Dans ces circonstances, peu importe de savoir si l’art. 57 al. 1 LAVS permettait au Conseil fédéral de déléguer sa compétence d’approuver le règlement de la caisse de compensation à l’OFAS (art. 100 RAVS) dans la mesure où le règlement ne doit contenir que les principes de la perception des contributions aux frais d’administration (art. 57 al. 2 let. f LAVS). Aussi, la juridiction cantonale n’avait pas à examiner plus avant le grief de la société relatif à un éventuel défaut d’approbation par le Conseil fédéral, de sorte que le droit d’être entendu n’a pas été violé. Le point de savoir si la fixation des frais administratifs en fonction de la masse salariale est compatible avec le critère de la capacité financière prévue à l’art. 69 al. 1 LAVS n’est par ailleurs pas une question pertinente dès lors que la référence à cette capacité vise seulement à empêcher que la perception des frais – effectifs – en fonction de la masse salariale ou du volume des cotisations ne mette à contribution le débiteur desdites cotisations de manière excessive.

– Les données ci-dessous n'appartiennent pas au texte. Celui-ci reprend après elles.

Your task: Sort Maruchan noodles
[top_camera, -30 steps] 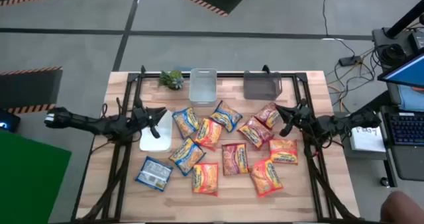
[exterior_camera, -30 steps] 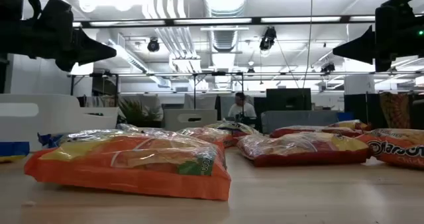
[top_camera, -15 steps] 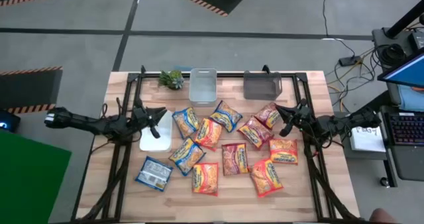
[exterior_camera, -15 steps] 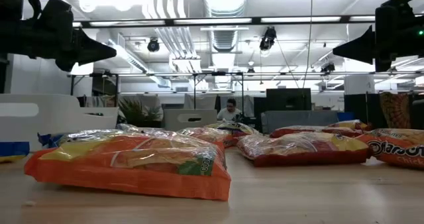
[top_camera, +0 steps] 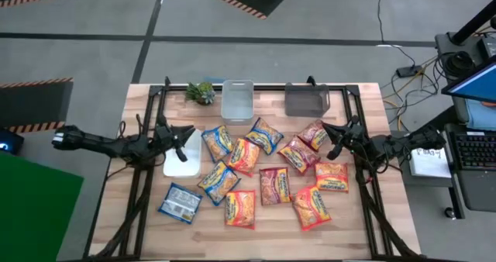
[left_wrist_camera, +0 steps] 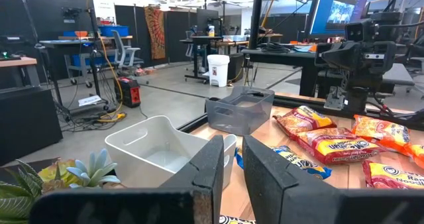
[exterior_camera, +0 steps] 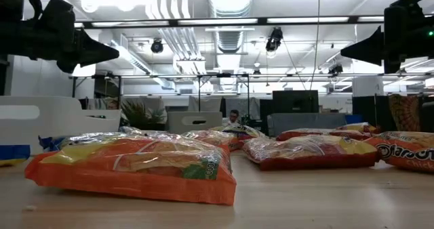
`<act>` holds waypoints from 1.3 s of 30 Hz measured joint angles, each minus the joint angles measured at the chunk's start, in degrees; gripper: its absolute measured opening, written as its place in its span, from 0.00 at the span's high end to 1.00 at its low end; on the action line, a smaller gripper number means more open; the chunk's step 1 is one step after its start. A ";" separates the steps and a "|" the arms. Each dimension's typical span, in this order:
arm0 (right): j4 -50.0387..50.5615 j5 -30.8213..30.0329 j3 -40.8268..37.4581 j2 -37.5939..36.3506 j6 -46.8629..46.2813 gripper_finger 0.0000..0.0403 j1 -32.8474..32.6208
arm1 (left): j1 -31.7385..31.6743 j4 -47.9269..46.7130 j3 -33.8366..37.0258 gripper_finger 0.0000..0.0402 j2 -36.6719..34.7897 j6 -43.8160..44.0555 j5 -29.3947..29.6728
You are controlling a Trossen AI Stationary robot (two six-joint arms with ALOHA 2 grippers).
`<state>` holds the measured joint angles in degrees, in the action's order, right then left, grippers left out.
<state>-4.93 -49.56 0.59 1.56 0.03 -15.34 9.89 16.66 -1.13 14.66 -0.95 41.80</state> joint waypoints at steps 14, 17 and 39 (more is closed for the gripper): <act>0.02 0.00 0.00 0.00 -0.01 0.98 -0.01 | -0.02 0.00 0.00 0.90 0.01 0.00 0.00; 0.01 0.00 0.00 -0.01 -0.01 0.98 0.00 | -0.02 -0.01 0.00 0.90 0.02 0.00 0.00; -0.02 0.00 0.01 0.00 -0.02 0.98 -0.01 | 0.11 24.01 0.02 0.90 4.43 28.55 -14.53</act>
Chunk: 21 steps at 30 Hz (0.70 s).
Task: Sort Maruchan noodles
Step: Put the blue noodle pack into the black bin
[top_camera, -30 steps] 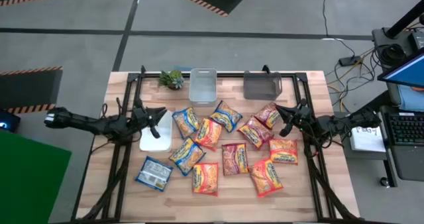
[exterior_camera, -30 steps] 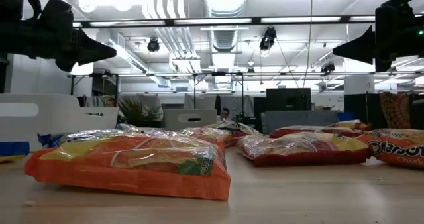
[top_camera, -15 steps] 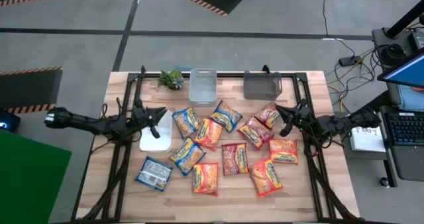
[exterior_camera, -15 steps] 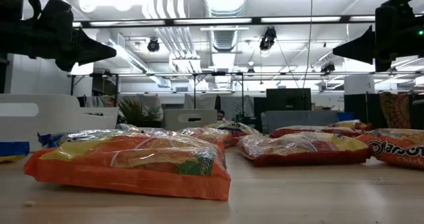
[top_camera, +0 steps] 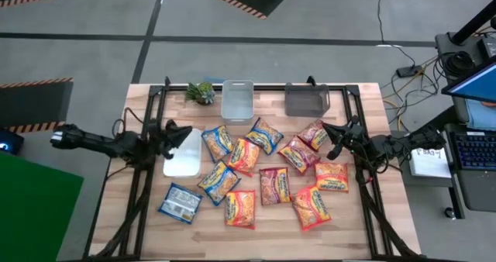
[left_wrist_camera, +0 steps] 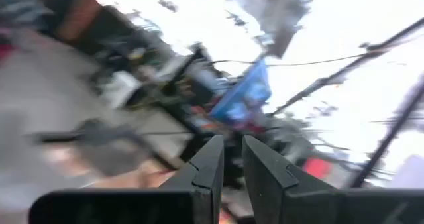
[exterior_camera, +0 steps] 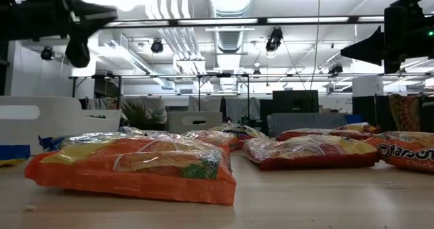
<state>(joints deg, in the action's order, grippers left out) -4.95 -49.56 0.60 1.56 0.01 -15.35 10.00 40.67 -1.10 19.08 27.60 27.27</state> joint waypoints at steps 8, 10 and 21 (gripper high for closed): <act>0.00 0.02 -0.01 -0.02 -13.94 0.98 0.01 | 0.06 23.06 0.00 0.90 12.91 -4.88 -8.53; -0.02 0.01 -0.01 -0.02 -19.49 0.98 0.00 | 0.10 24.00 -1.05 0.90 16.50 -4.66 -8.99; 0.12 -0.04 0.45 0.00 -22.52 0.98 0.13 | 0.08 18.11 -19.65 0.90 35.96 -5.55 -9.30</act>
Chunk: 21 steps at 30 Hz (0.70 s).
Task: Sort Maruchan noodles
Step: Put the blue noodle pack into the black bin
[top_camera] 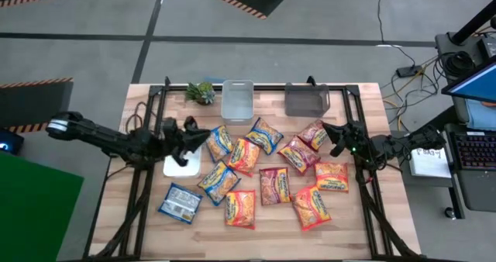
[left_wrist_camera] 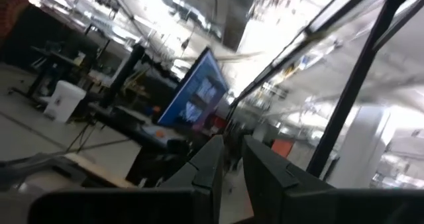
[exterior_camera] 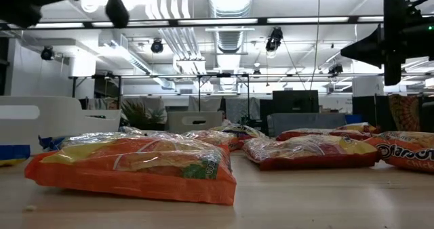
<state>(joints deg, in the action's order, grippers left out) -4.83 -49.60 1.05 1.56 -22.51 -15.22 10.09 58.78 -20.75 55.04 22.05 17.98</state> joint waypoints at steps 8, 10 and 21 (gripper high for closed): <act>-0.58 5.01 4.52 0.12 -9.77 0.98 0.00 | -0.03 -23.14 -15.70 0.90 6.76 -8.53 -1.64; -0.68 5.03 5.88 0.63 -10.91 0.98 0.00 | -0.09 -31.06 -19.58 0.90 7.94 -10.06 -1.62; -0.25 6.16 15.85 12.94 -10.97 0.98 0.00 | -0.07 -64.13 -35.16 0.90 17.62 -18.32 -1.66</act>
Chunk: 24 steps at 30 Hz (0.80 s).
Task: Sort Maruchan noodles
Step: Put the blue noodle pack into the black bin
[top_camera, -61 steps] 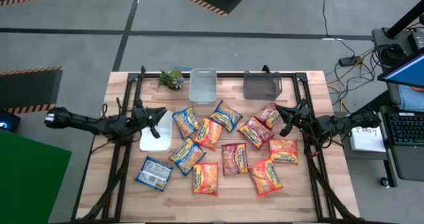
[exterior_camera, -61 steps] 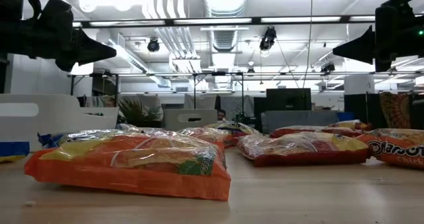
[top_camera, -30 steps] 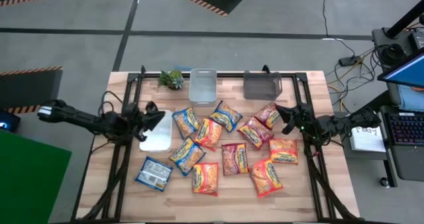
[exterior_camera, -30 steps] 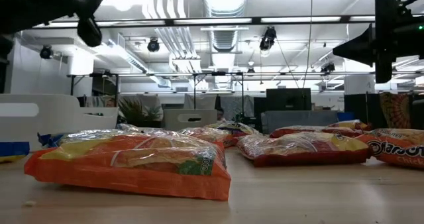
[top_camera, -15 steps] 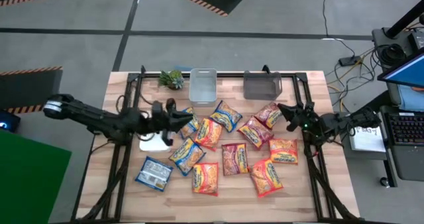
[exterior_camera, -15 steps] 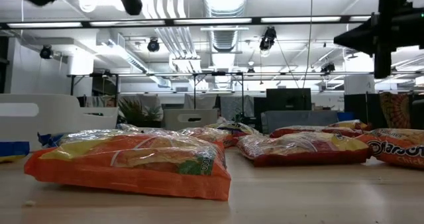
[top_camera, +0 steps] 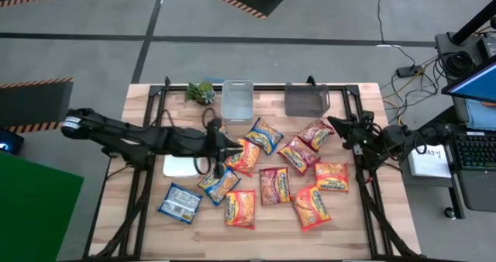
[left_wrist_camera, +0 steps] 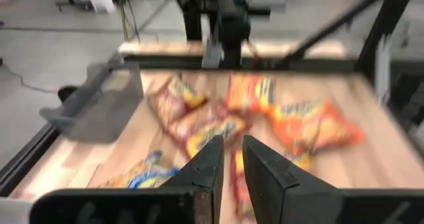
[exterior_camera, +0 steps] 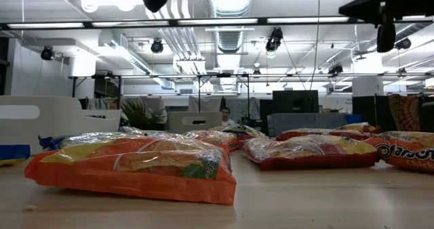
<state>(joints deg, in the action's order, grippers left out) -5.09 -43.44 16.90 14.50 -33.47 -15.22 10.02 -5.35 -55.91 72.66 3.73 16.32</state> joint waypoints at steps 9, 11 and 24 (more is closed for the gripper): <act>10.71 0.56 11.52 14.27 -7.48 0.98 0.00 | 0.00 -3.80 -1.43 0.90 5.60 -7.52 0.00; 16.38 1.55 14.65 16.43 -10.99 0.98 0.00 | -0.02 -3.80 -1.43 0.90 6.27 -9.70 0.00; 45.71 17.07 24.05 26.86 -36.56 0.98 1.91 | -3.80 -0.21 -1.34 0.90 9.30 -26.06 -0.59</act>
<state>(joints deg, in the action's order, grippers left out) 40.62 -26.37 40.94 41.35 -70.04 -13.31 6.22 -5.56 -57.25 81.96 -22.33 15.72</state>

La perception des cotisations sociales par la caisse de compensation repose donc sur des bases légales valables. On précisera que ce qui précède vaut non seulement pour les années 2015 à 2019 mais aussi pour les années 2013 et 2014.

Consid. 6
La juridiction cantonale a encore examiné le taux sur la base duquel le montant des frais administratifs avait été calculé en l’occurrence. Elle a considéré que le principe d’équivalence n’avait pas été respecté dès lors que ledit taux avait été majoré en raison de poursuites. Elle a constaté que les frais d’administration liés à la procédure de poursuite représentaient près de 40% des frais d’administration annuels alors que la société n’avait fait l’objet que d’une réquisition de poursuite et que la caisse de compensation avait facturé en sus les frais de rappel. Elle a dès lors réformé la décision administrative litigieuse en ce sens que le taux de base de 2,55% était admis et que la majoration de 1,5% en cas de poursuite était proscrite. La société ne critique pas ces considérations. Dans sa réponse du 17.03.2022, la caisse de compensation a déclaré n’avoir rien à ajouter à l’arrêt cantonal. En conséquence, toujours par souci d’économie de procédure, il faut aussi appliquer le raisonnement des juges cantonaux au montant des frais administratifs pour les années 2013 et 2014 dans la mesure où la perception de ceux-ci avait également fait l’objet d’une réquisition de poursuite. Il convient dès lors de modifier l’arrêt attaqué et la décision administrative litigieuse en ce sens que le taux permettant de déterminer le montant des frais administratifs pour les années 2013 et 2014 est de 2,55% et de renvoyer la cause à la caisse de compensation pour qu’elle calcule le montant à restituer à la société. La caisse de compensation devra aussi se prononcer sur les intérêts réclamés par la société.

 

Le TF admet partiellement le recours de la société.